### What you should do
Please, could you print all the lines below exactly, leaving out the pictures?

### Dataset content
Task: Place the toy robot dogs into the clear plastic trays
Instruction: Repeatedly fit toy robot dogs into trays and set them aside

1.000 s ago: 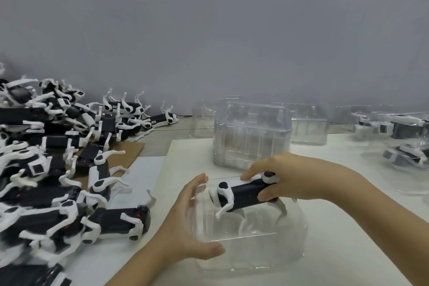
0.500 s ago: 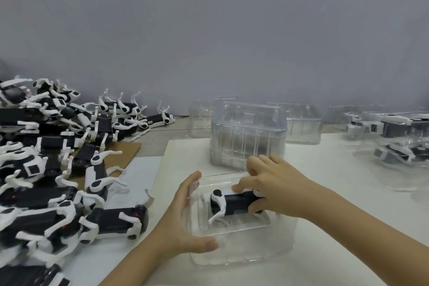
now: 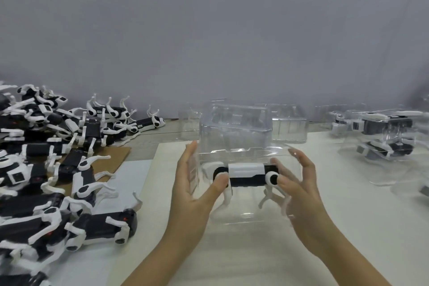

### Answer box
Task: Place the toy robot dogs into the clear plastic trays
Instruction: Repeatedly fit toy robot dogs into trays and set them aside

1.000 s ago: 
0.500 s ago: 
now: 

Nothing remains to be added to the response.